A number of sports psychologists and trainers use a range of techniques such as progressive muscle relaxation, concentration exercises and meditation to help access the “zone”.
One of the consistent themes of these approaches is the need to “get around” the conscious mind. The winner of the 1988 Olympics in archery was a 17-year-old Korean young woman whose training included meditation for two hours a day. Archer Tim Strickland has noted that conscious intervention is the great enemy: “Your conscious mind always wants to help you, but usually it messes you up.”
Jennifer Lehman, who teaches and consults on film acting, and is also a teacher of awareness training at The Rocamora School in Los Angeles, notes how that quality of mind can interfere: “It’s difficult to achieve a consistent openness, letting things flow through you, without your own judgments, your own personal history, or how you think it should be, interfering with that. I also have a feeling that our thinking mind is different than our feeling mind, and that if we start thinking, we shut down creative expression.
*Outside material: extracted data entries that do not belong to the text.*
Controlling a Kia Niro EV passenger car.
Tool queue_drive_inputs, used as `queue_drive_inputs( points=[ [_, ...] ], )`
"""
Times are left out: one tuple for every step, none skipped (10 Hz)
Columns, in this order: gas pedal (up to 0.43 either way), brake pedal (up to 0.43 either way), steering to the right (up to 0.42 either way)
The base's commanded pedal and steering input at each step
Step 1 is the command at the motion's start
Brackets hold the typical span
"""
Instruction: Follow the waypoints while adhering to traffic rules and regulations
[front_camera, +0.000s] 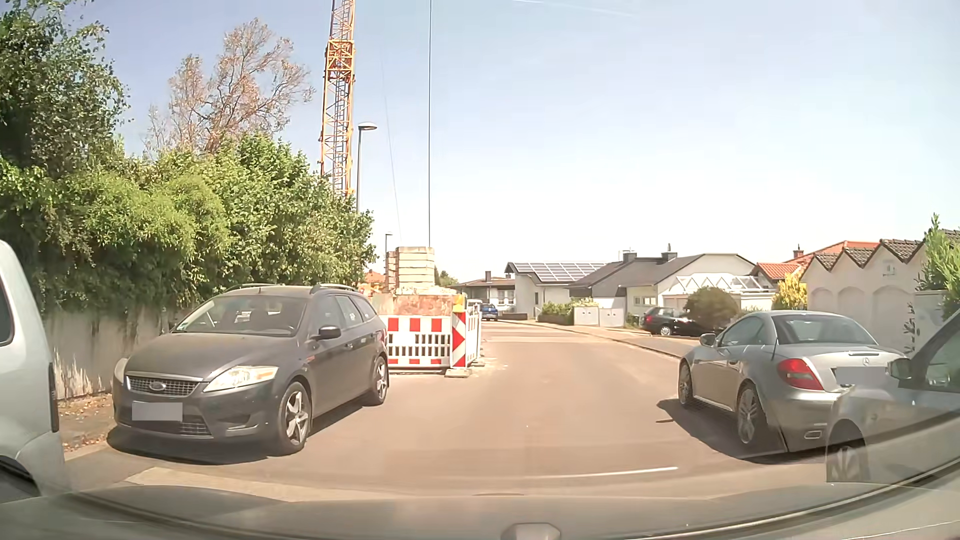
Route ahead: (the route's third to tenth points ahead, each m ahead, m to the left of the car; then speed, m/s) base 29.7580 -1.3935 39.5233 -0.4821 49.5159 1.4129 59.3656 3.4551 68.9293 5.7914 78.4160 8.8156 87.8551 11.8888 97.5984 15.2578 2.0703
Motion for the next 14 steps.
queue_drive_inputs(
  points=[
    [0.02, 0.0, 0.113],
    [0.02, 0.0, 0.102],
    [0.02, 0.0, 0.089],
    [0.02, 0.0, 0.078],
    [0.02, 0.0, 0.064],
    [0.02, 0.0, 0.05],
    [0.02, 0.0, 0.034],
    [0.02, 0.0, 0.02],
    [0.02, 0.0, 0.01],
    [0.02, 0.0, 0.009],
    [0.02, 0.0, 0.01],
    [0.02, 0.0, 0.011],
    [0.02, 0.0, 0.011],
    [0.02, 0.0, 0.011]
  ],
)
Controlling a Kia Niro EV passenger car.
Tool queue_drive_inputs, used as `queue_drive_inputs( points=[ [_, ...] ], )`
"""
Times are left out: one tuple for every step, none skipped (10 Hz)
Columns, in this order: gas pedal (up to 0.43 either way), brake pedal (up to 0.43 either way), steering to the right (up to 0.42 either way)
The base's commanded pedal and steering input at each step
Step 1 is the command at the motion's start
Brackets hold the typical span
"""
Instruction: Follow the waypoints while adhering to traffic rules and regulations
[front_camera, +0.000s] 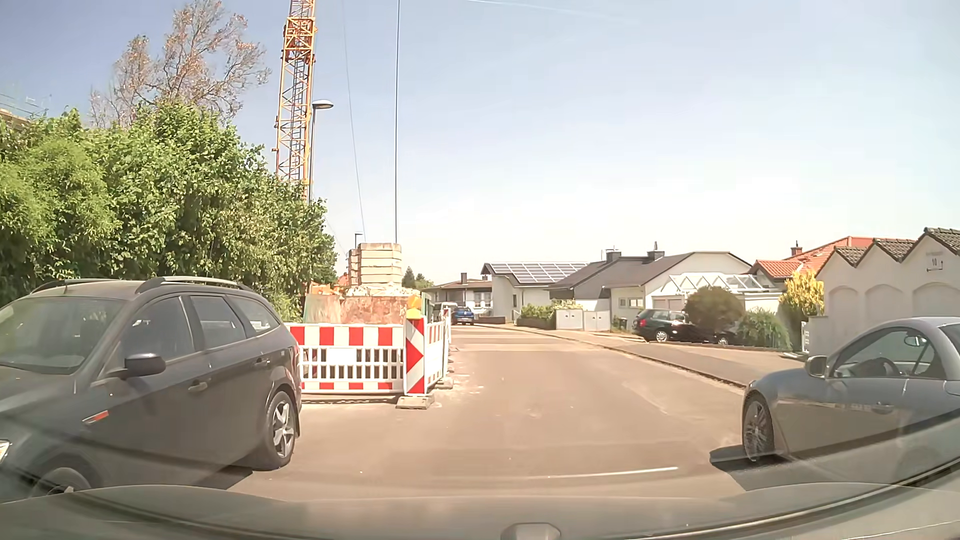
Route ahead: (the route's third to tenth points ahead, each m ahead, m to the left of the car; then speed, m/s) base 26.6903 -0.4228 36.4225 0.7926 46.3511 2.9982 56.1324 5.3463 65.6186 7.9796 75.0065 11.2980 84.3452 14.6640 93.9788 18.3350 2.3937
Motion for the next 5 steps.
queue_drive_inputs(
  points=[
    [0.02, 0.0, 0.011],
    [0.02, 0.0, 0.014],
    [0.02, 0.0, 0.021],
    [0.02, 0.0, 0.033],
    [0.02, 0.0, 0.043]
  ],
)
Thinking is very linear and one dimensional, and we get attached to it and its ‘should’ and ‘ought to’ and ‘let me go in there and fix it’. When you have a creative experience, it’s a very full experience. I liken it to a hologram. It’s multidimensional. But if you’re making a mental choice about something, for example ‘I hate that person’, then your experience becomes limited to only that.
A creative experience has many layers all at the same time. And if you’re trying to juggle a bunch of ideas and keep them all in balance, it’s going to limit your availability to feeling states.”
Using PET scan technology (Positron Emission Tomography), researchers at the University of California, Irvine, have found that people learning to master a video game show a reduction in the overall metabolism of the brain – less brain activity with greater skill.
This indicates that increasing ability results in better efficiency: the brain can “relax into” the task. This may be the physiological result – or perhaps cause – of decreasing the “static” of consciousness referred to in Zen Buddhism, in peak performance training approaches other forms of awareness training.
Psychologist Mihaly Csikszentmihalyi (pronounced CHICK-sent-me-high-ee) continues to explore and define a state of optimal experience he calls ‘flow’ -described in his books “Flow – the Psychology of Optimal Experience” and the sequel “The Evolving Self”. He says “Life is shaped as much by the future as by the past. The best moments usually occur when a person’s body or mind is stretched to its limits in a voluntary effort to accomplish something difficult and worthwhile. Optimal experience is thus something we make happen.”
He has found that “best moments” are not limited to leisure or even good times, since “people who have survived concentration camps or lived through near-fatal physical dangers often recall that in the midst of their ordeal, they experienced extraordinarily rich epiphanies in response to such simple events as hearing the song of a bird in the forest, completing a hard task, or sharing a crust of bread with a friend.”
He points out that “Some flow experiences involve low danger, like reading a good book. But certain people are disposed to respond to risk, and their flow will depend on it more than somebody else’s.
Danger is the hook. But their descriptions are not that different from, say, a Thai woman’s description of weaving a rug. The quality of concentration, forgetfulness, involvement, control are similar.”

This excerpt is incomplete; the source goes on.